The Food and Drug Administration announced Monday that the agency has granted full approval to the Pfizer/BioNTech Covid-19 vaccine, a move that is likely to ramp up efforts to mandate vaccinations by local governments, employers and managers of places where people congregate.


Previously, the FDA had given authorization for emergency use of the Pfizer vaccination and two others, under which about 170 million Americans have been fully vaccinated. Full approval of vaccines by Moderna and Johnson & Johnson is still pending.

“While millions of people have already safely received Covid-19 vaccines, we recognize that for some, the FDA approval of a vaccine may now instill additional confidence to get vaccinated," acting FDA Commissioner Janet Woodcock said in a statement.

Some places, such as New York City and Philadelphia, have already imposed vaccination mandates as a condition of visiting bars, restaurants and health clubs, and private businesses in some parts of the country have started requiring proof of vaccination as well

"We don't want our staff or customers to get sick," 2Amys Neapolitan Pizzeria owner Peter Pastan told Bisnow.
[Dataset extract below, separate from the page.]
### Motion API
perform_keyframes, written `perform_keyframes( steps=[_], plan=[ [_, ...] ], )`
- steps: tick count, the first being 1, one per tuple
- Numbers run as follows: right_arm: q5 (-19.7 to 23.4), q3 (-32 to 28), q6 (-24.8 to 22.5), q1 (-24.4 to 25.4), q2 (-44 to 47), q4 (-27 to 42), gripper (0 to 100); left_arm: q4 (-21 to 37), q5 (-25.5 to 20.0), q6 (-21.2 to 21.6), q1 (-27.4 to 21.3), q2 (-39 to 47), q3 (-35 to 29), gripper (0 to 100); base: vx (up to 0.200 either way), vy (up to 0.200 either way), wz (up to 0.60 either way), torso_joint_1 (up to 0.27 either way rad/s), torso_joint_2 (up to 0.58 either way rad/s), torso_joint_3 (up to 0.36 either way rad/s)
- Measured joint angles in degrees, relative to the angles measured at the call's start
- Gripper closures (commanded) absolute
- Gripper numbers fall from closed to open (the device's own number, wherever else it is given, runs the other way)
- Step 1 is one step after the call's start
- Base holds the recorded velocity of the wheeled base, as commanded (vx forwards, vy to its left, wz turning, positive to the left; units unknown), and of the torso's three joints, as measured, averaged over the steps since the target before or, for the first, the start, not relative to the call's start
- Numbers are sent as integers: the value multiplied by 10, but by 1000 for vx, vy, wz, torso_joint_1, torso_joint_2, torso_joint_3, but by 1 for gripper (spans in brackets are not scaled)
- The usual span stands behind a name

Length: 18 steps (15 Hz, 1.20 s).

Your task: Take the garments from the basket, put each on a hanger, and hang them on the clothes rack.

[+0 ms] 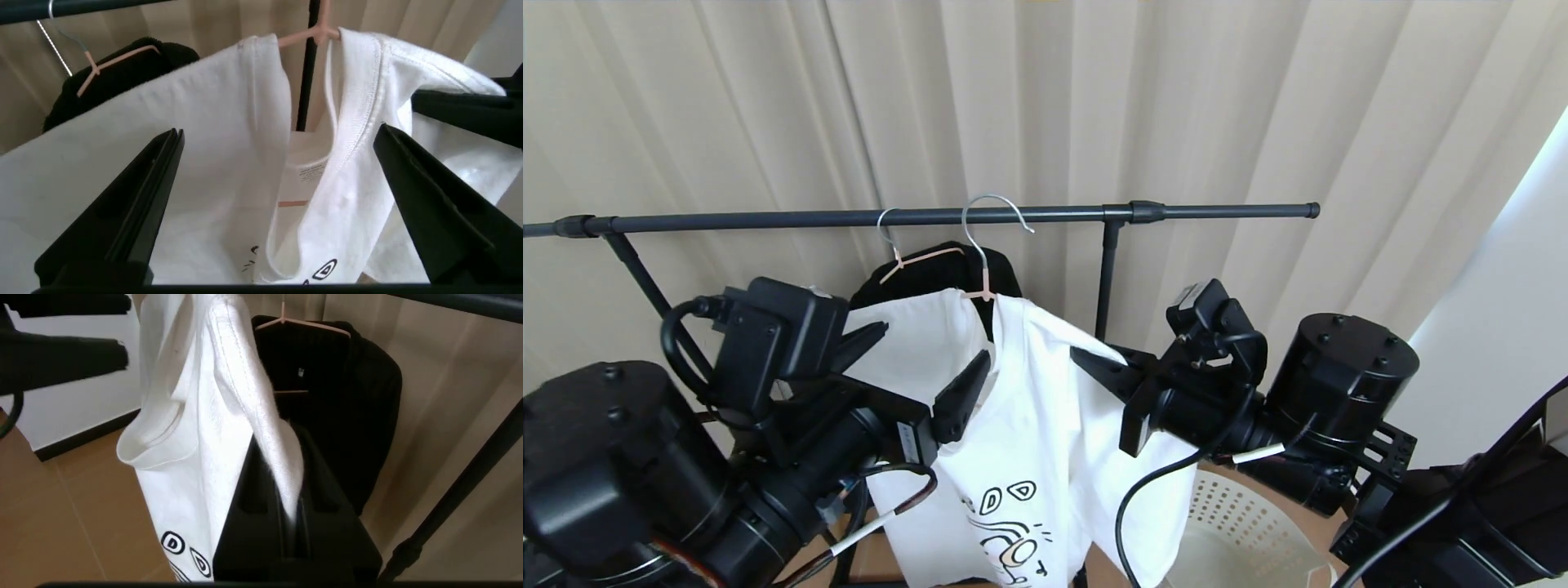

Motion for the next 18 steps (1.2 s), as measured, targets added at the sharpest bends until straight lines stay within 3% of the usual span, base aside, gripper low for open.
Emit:
perform_keyframes(
  steps=[3, 11, 14, 18],
  plan=[
    [22, 12, -1, -17, -2, -42, 100, 3, -30, 20, 12, -44, 2, 0, 0, 0, 0, 0, 0, 0],
    [141, 40, -3, -118, -50, -44, 100, 4, -120, 15, 77, -84, 11, 0, 0, 0, 0, 0, 0, 0],
    [229, 52, -3, -176, -62, -45, 100, 5, -195, 0, 122, -86, 23, 0, 0, 0, 0, 0, 0, 0],
    [300, 65, -3, -231, -77, -47, 100, 4, -265, -17, 166, -72, 38, 0, 0, 0, 0, 0, 0, 0]
  ],
)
His Washington, D.C., restaurant has started asking for proof of vaccination, such as Centers for Disease Control and Prevention cards. Last Friday, San Francisco started requiring restaurants to check the vaccination status of their patrons. Other jurisdictions, such as Los Angeles, are still formulating measures to require proof of vaccination for indoor gatherings — plans against which there has been pushback.

Legally, at least, most places that want to require proof of vaccination may do so, except in states like Texas where that has been banned. There has been pushback against such state bans as well.

"While it will undoubtedly be challenging for restaurants to enforce vaccine mandates for the public, we also cannot afford to go back to the days of shutdowns or operating with severely restricted capacities," California Restaurant Association President and CEO Jot Condie said.

Vaccination as a condition of a return to office space might also get a boost from the new FDA approval, though a spate of major companies has been dealing with that issue by delaying worker returns. Last week, national coworking company Convene said it will mandate that all staff, members and guests show proof that they have been at least partially vaccinated starting Sept. 13 and fully vaccinated by Oct. 4.